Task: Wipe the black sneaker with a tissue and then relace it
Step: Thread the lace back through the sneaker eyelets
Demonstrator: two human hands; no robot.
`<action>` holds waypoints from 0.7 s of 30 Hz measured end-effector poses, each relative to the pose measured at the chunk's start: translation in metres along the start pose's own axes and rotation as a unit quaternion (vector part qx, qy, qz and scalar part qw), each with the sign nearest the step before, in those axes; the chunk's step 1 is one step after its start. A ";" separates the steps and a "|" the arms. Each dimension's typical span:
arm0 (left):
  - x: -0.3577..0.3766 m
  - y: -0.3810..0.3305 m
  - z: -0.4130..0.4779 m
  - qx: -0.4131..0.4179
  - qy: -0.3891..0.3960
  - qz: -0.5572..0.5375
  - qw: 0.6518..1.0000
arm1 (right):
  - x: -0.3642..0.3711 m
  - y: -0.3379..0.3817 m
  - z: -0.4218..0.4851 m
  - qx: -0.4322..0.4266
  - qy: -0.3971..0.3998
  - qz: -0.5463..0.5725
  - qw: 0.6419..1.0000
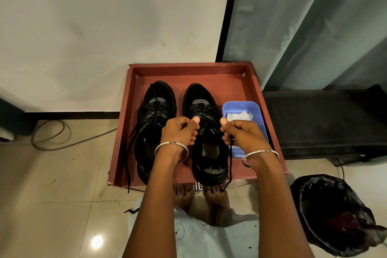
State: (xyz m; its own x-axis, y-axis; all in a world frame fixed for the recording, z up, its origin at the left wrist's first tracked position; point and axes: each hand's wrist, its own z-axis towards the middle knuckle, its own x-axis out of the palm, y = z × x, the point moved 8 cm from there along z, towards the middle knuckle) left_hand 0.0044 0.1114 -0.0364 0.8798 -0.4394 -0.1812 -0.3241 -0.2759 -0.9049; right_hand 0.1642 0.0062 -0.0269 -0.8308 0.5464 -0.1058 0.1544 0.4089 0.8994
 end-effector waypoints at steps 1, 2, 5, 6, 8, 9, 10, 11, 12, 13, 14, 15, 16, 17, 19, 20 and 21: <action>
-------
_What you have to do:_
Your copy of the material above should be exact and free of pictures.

_Response to the exercise:_
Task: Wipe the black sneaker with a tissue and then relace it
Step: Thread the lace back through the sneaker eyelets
Demonstrator: two human hands; no robot.
`<action>` holds waypoints from 0.7 s of 30 Hz measured end-effector poses, each relative to the pose measured at the chunk's start: translation in metres along the start pose's own axes and rotation as a unit quaternion (vector part qx, qy, qz and scalar part qw), each with the sign nearest the step before, in those axes; the chunk's step 1 is one step after its start. A ";" separates the steps and a "|" the arms. Each dimension's typical span:
arm0 (left):
  - x: -0.3577..0.3766 m
  - y: -0.3810..0.3305 m
  - z: -0.4130..0.4779 m
  - qx: -0.4131..0.4179
  - qy: -0.3891..0.3960
  - qz: -0.5572..0.5375
  - qw: 0.6518..1.0000
arm1 (right):
  - x: -0.3642..0.3711 m
  - y: -0.3379..0.3817 m
  - z: -0.4218..0.4851 m
  - qx: -0.4322..0.4266
  - qy: -0.3971..0.3998
  - qz: -0.5463..0.5725
  - qw: 0.6419..1.0000
State: (xyz m; its own x-axis, y-axis; all in a world frame fixed for the recording, z up, its origin at the left wrist's first tracked position; point and axes: each hand's wrist, its own z-axis towards the middle knuckle, its own x-axis out of the palm, y = z × x, the point moved 8 cm from there along z, towards the middle knuckle) left_hand 0.0044 0.1114 -0.0364 0.8798 -0.4394 -0.1812 -0.3241 -0.2759 -0.9049; right_hand 0.1642 0.0062 -0.0269 -0.8308 0.5464 -0.1058 0.1544 0.4089 0.8994
 end-effector waypoints at steps 1, 2, 5, 6, 8, 9, 10, 11, 12, 13, 14, 15, 16, 17, 19, 20 and 21: <action>

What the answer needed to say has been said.